▸ BRIEF: Write out the data below exactly, from its first line to the line containing "Query: screw", that line included.

··· DATA FOR REVIEW ···

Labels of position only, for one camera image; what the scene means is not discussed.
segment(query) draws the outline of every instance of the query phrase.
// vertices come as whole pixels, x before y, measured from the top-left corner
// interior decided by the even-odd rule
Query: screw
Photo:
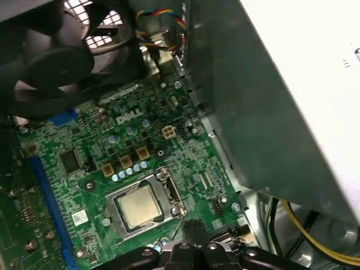
[[[176,88],[176,89],[179,89],[179,88],[181,87],[182,83],[181,83],[179,80],[177,80],[177,81],[174,83],[174,85],[175,85],[175,88]]]
[[[54,239],[54,237],[55,237],[55,234],[54,234],[53,231],[47,231],[47,232],[45,232],[45,238],[46,238],[47,240]]]
[[[251,257],[258,255],[258,253],[253,249],[247,250],[246,253],[247,253],[247,255],[249,255]]]
[[[20,127],[20,133],[21,133],[21,134],[25,134],[25,133],[27,133],[28,131],[29,131],[28,128]]]
[[[187,244],[183,243],[183,244],[181,244],[180,248],[181,249],[188,249],[189,246]]]
[[[179,214],[179,210],[176,207],[171,208],[170,212],[173,217]]]
[[[213,244],[213,243],[211,243],[211,244],[208,245],[208,248],[211,249],[211,250],[214,250],[214,249],[216,249],[217,247],[218,247],[218,246],[217,246],[216,244]]]
[[[220,203],[225,204],[227,203],[227,196],[223,193],[219,194],[218,200]]]
[[[109,218],[104,218],[101,222],[101,224],[104,226],[104,227],[108,227],[110,225],[110,220]]]
[[[150,249],[146,249],[141,255],[143,255],[143,256],[151,256],[152,252],[151,252]]]
[[[234,213],[237,213],[240,211],[240,204],[238,204],[237,202],[234,202],[232,205],[231,205],[231,210],[234,212]]]

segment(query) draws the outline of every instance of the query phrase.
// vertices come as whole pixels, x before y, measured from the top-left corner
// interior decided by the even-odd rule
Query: white sticker
[[[72,214],[71,217],[73,218],[76,227],[89,221],[88,215],[86,215],[85,210],[78,211],[77,213]]]

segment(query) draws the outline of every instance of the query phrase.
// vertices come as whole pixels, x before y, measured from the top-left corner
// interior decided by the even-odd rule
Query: cpu socket
[[[106,196],[107,217],[123,241],[186,215],[166,167]]]

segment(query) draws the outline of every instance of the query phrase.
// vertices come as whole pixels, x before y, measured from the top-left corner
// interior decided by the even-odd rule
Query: label
[[[71,217],[73,218],[76,227],[89,221],[88,215],[86,215],[85,210],[78,211],[75,214],[72,214]]]
[[[143,115],[144,113],[140,112],[139,109],[135,109],[135,111],[131,111],[127,114],[124,114],[123,116],[116,117],[116,122],[118,125],[124,124],[127,121],[130,121],[131,119],[134,119],[136,117],[139,117]]]

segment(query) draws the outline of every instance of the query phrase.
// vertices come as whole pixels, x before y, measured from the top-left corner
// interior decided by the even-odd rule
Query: cable
[[[317,217],[319,216],[318,212],[310,211],[308,216],[306,217],[306,220],[304,222],[303,228],[306,230],[306,232],[309,232],[311,227],[314,225]],[[300,236],[296,239],[295,243],[292,245],[291,248],[286,252],[285,258],[290,259],[295,252],[298,250],[298,248],[302,245],[302,243],[305,241],[305,236],[300,233]]]
[[[328,249],[327,247],[321,245],[318,241],[316,241],[300,224],[300,222],[296,218],[295,214],[291,210],[290,204],[285,200],[283,200],[282,203],[283,203],[283,207],[285,208],[291,221],[295,224],[295,226],[299,229],[299,231],[305,236],[305,238],[314,247],[316,247],[318,250],[320,250],[321,252],[323,252],[324,254],[329,256],[330,258],[332,258],[336,261],[339,261],[340,264],[345,263],[345,264],[350,264],[352,266],[360,266],[360,258],[359,257],[348,256],[348,255],[344,255],[344,254],[335,252],[335,251]]]
[[[186,24],[183,21],[183,19],[179,15],[177,15],[173,10],[170,10],[170,9],[167,9],[167,8],[162,8],[162,9],[159,9],[159,10],[140,10],[140,11],[138,11],[136,13],[136,21],[138,22],[140,17],[142,17],[142,16],[152,16],[152,17],[154,17],[154,16],[163,15],[163,14],[169,15],[169,16],[171,16],[171,17],[173,17],[175,19],[176,23],[183,30],[183,44],[185,44],[186,40],[187,40]],[[146,45],[146,46],[152,46],[152,47],[157,48],[159,50],[165,50],[165,51],[175,51],[179,47],[179,45],[171,46],[170,48],[161,47],[161,46],[158,46],[157,44],[155,44],[150,39],[150,35],[147,34],[146,32],[141,31],[139,29],[136,29],[136,33],[141,38],[144,38],[144,39],[148,40],[148,42],[146,44],[143,44],[143,45]]]
[[[282,250],[281,250],[279,241],[278,241],[278,239],[276,237],[276,233],[275,233],[275,216],[276,216],[278,202],[279,202],[279,199],[272,198],[272,205],[271,205],[271,209],[270,209],[270,220],[269,220],[269,235],[273,242],[276,254],[278,256],[283,257]]]

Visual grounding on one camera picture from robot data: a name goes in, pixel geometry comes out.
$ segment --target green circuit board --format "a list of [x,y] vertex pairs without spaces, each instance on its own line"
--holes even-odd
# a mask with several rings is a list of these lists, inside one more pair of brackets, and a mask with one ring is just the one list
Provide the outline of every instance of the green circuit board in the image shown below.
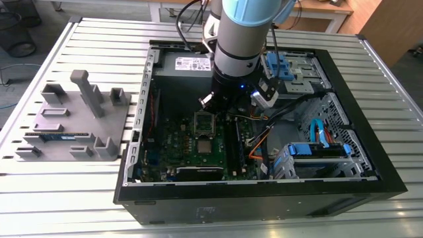
[[[205,114],[178,121],[166,119],[160,148],[140,154],[142,160],[150,161],[143,166],[146,181],[167,181],[168,175],[174,174],[179,167],[223,168],[225,180],[245,180],[255,175],[255,166],[246,166],[246,173],[239,176],[229,174],[223,121],[214,118],[211,126],[210,120]],[[197,128],[207,135],[207,131],[213,130],[213,136],[199,134]],[[253,125],[249,120],[239,120],[239,130],[242,140],[253,136]]]

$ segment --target robotic arm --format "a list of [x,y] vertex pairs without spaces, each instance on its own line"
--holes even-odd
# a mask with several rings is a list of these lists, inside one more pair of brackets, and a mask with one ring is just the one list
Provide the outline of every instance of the robotic arm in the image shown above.
[[275,78],[266,78],[261,55],[273,22],[286,21],[297,0],[214,0],[205,27],[205,45],[214,53],[211,93],[201,99],[211,113],[226,111],[239,97],[251,94],[261,108],[278,98]]

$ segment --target floor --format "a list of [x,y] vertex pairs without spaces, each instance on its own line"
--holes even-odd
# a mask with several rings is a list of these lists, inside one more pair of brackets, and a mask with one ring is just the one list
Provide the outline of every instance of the floor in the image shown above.
[[[11,58],[0,49],[0,67],[6,67],[16,63],[42,64],[48,52],[56,42],[56,39],[66,27],[68,19],[72,15],[80,15],[92,18],[107,18],[120,20],[150,21],[150,11],[147,3],[139,7],[96,5],[87,3],[63,3],[63,11],[56,12],[50,2],[38,1],[36,7],[43,19],[43,24],[30,29],[34,41],[38,45],[38,51],[34,55],[24,58]],[[168,16],[167,11],[162,11],[162,21],[175,22]],[[31,79],[36,73],[36,66],[19,66],[3,71],[3,78],[11,79],[11,86],[0,86],[0,108],[18,103]],[[411,54],[406,54],[397,65],[393,72],[399,78],[406,90],[411,94],[421,108],[423,108],[423,57],[414,58]],[[0,128],[3,127],[14,107],[0,109]]]
[[[106,18],[119,20],[151,21],[147,3],[144,6],[127,7],[115,5],[98,5],[87,3],[63,3],[63,11],[56,12],[50,2],[36,1],[36,8],[43,19],[43,24],[30,28],[30,33],[38,46],[38,51],[28,57],[12,58],[0,49],[0,68],[16,63],[43,64],[50,50],[59,38],[71,16],[79,15],[91,18]],[[191,23],[190,16],[194,11],[187,11],[183,21]],[[162,21],[175,22],[167,11],[162,11]],[[38,72],[35,66],[19,66],[3,70],[3,78],[11,79],[11,86],[4,88],[0,85],[0,108],[18,103],[34,75]],[[14,107],[0,109],[0,128],[3,127]]]

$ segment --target slotted aluminum worktable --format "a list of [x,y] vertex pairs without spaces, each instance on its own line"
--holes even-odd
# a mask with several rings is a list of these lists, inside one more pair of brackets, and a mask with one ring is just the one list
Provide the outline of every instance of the slotted aluminum worktable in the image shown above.
[[[193,29],[190,40],[202,37]],[[366,41],[351,35],[278,31],[282,47],[330,51],[409,192],[331,218],[140,226],[112,203],[120,160],[16,162],[22,136],[47,82],[76,90],[74,69],[102,91],[123,87],[138,101],[151,39],[179,40],[174,24],[84,18],[70,23],[0,132],[0,236],[82,237],[417,237],[423,234],[422,111]],[[132,126],[132,117],[127,126]],[[123,141],[130,140],[130,130]]]

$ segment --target trash bin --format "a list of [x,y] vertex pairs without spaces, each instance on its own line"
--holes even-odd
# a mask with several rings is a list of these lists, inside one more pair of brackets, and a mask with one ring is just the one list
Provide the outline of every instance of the trash bin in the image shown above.
[[0,47],[12,57],[32,54],[36,46],[27,28],[20,25],[22,17],[14,12],[0,12]]
[[22,16],[20,24],[24,27],[35,27],[42,24],[42,18],[32,0],[2,0],[8,12]]

···

▸ EXERCISE ANSWER:
Labels of position only, for one camera image; what the scene means is not discussed.
segment(query) draws the outline of every instance of the query phrase.
// vertices come as whole pixels, x before y, measured from the top-left corner
// interior decided by the even-odd rule
Query: screw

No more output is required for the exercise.